I grew up with a mother that had manic depressive illness. This past year I was diagnosed with depression. I think it started two years ago when I lost my baby. I never talked about it to anyone. I also had to deal with my Grandmother going into the hospital constantly ever since I was five. Every time she went in, there was the possibility that she wouldn’t come out.

My mother was always telling me she would do something and then wouldn't do it or wouldn’t show up. My father and haven't had a real relationship until I was sixteen. Once I was a teenager I felt that I was in the way of my Grandmother and my Aunt, I felt that I was holding them back.

Three years ago I moved in with my fiancé, but it's been very difficult. We have moved several times and have gotten into debt already. I am always worried that something will happen financially and we won't be able to handle it together.
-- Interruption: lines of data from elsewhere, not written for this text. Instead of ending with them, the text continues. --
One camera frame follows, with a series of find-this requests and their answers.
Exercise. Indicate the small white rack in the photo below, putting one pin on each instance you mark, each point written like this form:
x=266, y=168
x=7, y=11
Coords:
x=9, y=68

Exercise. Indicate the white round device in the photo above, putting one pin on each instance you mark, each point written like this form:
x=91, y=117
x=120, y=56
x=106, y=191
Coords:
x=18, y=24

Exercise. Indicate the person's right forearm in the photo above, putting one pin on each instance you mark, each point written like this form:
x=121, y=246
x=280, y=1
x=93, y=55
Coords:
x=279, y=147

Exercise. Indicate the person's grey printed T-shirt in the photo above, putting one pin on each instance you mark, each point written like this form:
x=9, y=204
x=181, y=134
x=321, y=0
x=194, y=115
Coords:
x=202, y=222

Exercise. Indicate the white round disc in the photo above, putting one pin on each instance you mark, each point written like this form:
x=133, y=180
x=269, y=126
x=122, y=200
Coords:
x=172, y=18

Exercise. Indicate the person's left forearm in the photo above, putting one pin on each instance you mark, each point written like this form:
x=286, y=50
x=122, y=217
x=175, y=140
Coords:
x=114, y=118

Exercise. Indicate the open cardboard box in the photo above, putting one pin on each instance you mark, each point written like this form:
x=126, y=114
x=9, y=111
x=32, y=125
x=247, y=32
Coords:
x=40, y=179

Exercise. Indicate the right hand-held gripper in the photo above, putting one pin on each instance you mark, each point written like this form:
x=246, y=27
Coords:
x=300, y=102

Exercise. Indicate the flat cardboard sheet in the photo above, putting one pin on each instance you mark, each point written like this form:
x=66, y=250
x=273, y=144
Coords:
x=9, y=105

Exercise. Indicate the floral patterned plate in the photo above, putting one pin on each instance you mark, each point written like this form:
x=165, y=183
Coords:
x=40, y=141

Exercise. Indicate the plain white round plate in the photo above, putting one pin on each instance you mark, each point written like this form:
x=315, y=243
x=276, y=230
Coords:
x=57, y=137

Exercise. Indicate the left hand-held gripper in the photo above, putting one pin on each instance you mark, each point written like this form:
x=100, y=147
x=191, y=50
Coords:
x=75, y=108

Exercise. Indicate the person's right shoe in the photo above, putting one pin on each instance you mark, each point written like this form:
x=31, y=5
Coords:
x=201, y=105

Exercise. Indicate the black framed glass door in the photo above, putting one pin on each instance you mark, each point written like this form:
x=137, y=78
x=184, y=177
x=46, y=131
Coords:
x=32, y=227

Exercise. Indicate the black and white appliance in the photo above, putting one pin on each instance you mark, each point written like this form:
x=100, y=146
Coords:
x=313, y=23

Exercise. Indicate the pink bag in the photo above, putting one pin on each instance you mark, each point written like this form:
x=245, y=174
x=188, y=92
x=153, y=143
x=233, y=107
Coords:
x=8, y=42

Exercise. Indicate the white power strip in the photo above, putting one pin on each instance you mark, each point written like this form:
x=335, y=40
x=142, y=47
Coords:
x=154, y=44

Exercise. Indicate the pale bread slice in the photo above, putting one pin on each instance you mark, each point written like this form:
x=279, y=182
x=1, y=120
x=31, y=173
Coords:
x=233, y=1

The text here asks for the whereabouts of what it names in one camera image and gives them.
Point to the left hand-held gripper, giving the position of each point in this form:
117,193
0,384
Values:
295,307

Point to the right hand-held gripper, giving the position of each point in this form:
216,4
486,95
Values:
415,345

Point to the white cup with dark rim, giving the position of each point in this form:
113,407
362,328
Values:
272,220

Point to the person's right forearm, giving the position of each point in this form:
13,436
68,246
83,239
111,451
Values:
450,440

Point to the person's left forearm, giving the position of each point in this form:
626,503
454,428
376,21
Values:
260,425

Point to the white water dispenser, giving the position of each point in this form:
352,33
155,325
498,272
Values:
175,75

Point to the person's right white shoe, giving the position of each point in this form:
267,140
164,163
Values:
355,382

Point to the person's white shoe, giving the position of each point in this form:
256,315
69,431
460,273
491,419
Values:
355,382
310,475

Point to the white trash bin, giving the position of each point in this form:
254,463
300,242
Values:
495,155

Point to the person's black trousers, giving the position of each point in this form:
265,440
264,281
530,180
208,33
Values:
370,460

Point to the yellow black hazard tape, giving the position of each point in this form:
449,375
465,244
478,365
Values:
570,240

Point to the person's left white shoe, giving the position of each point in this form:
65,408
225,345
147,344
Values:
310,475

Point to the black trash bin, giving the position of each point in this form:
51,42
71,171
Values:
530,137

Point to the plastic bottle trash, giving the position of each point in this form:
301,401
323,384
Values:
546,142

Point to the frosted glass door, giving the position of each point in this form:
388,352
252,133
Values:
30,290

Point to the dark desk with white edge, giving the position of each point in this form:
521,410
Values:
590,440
Sometimes I feel that I'm not good enough for my family and my fiancé. I know that I am, but when things get rough I blame myself. I say that I didn't try hard enough or I didn't get a good enough job to support both of us.

Last month I attempted suicide because I was convinced that everyone was unhappy because of me, that I was ruining their lives. I have started counseling and am on antidepressants. I still think like that sometimes, but I have to remind myself that it doesn't matter what others think, as long as I do things to make myself happy in the long run. I hope others out there will read this and it will help them in someway or another.